[Dataset items]
--- START ---
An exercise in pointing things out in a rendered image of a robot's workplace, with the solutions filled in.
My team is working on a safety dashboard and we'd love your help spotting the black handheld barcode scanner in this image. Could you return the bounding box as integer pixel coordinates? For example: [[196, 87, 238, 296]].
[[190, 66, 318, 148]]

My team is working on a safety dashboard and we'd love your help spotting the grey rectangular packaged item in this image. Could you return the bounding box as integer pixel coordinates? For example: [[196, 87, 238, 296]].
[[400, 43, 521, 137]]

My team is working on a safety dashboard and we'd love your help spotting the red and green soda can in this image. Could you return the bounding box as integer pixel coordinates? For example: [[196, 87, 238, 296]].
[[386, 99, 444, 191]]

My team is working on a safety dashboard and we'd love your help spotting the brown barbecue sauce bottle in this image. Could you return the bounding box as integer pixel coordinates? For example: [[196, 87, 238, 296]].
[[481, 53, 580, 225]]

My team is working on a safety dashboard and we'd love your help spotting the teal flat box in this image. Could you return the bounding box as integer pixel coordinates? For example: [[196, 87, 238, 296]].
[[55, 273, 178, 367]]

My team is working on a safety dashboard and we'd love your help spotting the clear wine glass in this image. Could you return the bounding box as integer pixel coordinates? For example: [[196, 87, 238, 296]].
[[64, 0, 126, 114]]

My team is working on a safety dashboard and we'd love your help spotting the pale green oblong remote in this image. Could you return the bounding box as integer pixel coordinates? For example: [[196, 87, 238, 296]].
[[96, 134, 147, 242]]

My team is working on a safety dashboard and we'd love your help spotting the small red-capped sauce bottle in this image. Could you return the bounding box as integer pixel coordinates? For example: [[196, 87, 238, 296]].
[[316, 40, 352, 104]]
--- END ---
--- START ---
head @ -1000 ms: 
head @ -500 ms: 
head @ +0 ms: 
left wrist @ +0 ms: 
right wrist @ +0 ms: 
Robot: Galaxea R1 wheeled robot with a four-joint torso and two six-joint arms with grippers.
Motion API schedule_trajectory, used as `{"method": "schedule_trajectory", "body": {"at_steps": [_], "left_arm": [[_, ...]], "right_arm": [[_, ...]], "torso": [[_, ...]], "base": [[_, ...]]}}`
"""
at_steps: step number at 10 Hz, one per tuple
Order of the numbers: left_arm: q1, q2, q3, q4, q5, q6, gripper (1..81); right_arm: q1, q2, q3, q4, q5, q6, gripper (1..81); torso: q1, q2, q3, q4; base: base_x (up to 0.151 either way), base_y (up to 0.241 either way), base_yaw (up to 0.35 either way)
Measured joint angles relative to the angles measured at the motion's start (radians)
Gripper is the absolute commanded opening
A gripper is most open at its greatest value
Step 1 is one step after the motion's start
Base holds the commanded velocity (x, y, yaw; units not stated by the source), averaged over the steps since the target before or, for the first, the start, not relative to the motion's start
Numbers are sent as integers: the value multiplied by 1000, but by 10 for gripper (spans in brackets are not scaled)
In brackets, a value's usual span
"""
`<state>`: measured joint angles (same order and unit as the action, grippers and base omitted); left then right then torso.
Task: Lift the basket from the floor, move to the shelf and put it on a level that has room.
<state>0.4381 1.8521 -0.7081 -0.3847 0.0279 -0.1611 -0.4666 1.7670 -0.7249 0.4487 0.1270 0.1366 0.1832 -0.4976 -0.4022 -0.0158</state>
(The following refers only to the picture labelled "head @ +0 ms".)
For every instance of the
--- END ---
--- START ---
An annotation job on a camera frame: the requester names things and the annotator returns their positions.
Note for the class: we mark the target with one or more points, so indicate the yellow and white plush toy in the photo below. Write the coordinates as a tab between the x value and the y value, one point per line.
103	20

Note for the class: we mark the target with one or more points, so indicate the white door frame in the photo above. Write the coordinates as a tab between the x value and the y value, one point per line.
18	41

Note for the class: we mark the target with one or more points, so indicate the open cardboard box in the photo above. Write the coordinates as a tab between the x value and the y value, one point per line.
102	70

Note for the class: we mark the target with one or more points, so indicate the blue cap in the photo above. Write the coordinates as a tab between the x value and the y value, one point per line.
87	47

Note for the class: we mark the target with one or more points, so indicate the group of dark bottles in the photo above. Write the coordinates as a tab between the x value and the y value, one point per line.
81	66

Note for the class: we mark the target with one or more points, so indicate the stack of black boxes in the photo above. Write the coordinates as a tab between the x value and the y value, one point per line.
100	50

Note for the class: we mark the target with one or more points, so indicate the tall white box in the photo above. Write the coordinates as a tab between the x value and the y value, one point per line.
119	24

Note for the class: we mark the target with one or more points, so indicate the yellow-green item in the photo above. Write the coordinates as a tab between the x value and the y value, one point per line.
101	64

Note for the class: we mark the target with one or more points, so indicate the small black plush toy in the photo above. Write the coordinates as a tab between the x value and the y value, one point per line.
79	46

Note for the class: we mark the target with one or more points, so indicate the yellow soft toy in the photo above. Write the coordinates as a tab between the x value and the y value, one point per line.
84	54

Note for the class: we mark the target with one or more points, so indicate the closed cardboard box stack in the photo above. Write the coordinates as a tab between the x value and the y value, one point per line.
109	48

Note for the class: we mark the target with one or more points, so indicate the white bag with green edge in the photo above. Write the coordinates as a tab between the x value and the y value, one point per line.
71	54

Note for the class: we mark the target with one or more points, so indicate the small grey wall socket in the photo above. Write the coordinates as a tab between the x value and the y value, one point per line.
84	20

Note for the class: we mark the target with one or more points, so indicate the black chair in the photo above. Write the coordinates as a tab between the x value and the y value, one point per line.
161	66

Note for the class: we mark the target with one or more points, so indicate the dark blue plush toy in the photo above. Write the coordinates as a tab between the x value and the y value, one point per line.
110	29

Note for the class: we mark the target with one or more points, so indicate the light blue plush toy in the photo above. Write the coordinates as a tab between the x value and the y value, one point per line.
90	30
--- END ---
→ **REQUIRED WORK**: Please reproduce the lines from the line with "Measured joint angles relative" to the line with "Step 1 is one step after the motion's start", both ends included, exactly as they appear above.

→ **TASK SOLUTION**:
Measured joint angles relative to the angles measured at the motion's start (radians)
Gripper is the absolute commanded opening
A gripper is most open at its greatest value
Step 1 is one step after the motion's start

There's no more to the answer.